• _DESCRIPTION OF THE TASK_: Filter the listing for lines containing "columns".

• _GIVEN DATA_:

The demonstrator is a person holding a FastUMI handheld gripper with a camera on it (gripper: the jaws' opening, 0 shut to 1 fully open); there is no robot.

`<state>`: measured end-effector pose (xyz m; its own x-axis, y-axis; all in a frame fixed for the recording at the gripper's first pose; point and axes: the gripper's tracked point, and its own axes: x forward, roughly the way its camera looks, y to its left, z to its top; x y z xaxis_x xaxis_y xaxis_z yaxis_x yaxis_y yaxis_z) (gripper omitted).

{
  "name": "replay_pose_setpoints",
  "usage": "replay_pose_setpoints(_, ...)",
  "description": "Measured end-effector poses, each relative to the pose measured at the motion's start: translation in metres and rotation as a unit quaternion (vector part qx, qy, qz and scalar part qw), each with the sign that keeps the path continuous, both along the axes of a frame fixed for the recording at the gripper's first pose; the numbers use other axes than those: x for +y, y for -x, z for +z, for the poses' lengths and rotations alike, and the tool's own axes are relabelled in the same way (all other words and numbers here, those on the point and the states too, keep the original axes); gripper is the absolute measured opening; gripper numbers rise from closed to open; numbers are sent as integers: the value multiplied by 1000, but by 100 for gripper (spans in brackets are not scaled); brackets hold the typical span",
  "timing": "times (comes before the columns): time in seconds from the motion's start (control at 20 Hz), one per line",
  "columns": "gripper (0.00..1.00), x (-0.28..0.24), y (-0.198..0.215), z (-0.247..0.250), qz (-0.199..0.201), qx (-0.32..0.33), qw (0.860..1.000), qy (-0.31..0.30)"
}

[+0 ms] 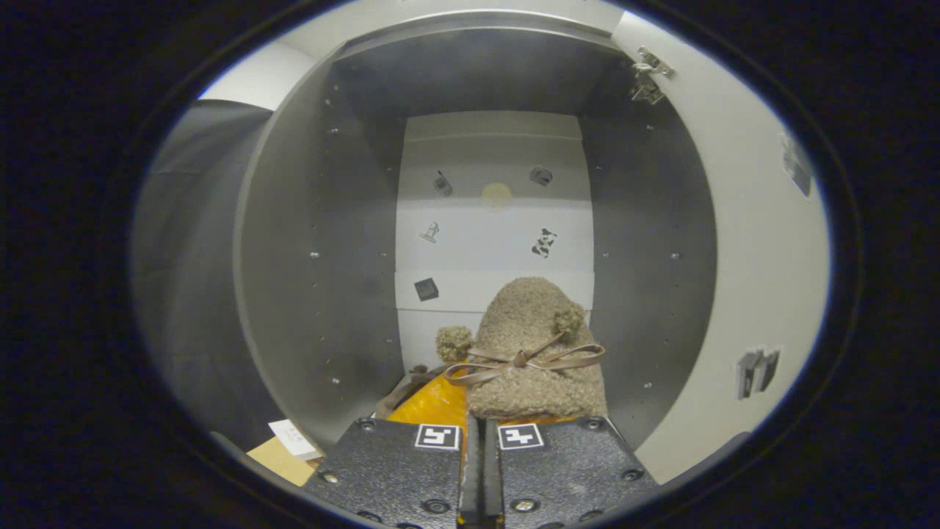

• _WRITTEN ANSWER_:
  "timing": "times (comes before the columns): time in seconds from the motion's start (control at 20 Hz), one per line",
  "columns": "gripper (0.00..1.00), x (-0.28..0.24), y (-0.198..0.215), z (-0.247..0.250), qz (-0.199..0.201), qx (-0.32..0.33), qw (0.860..1.000), qy (-0.31..0.30)"

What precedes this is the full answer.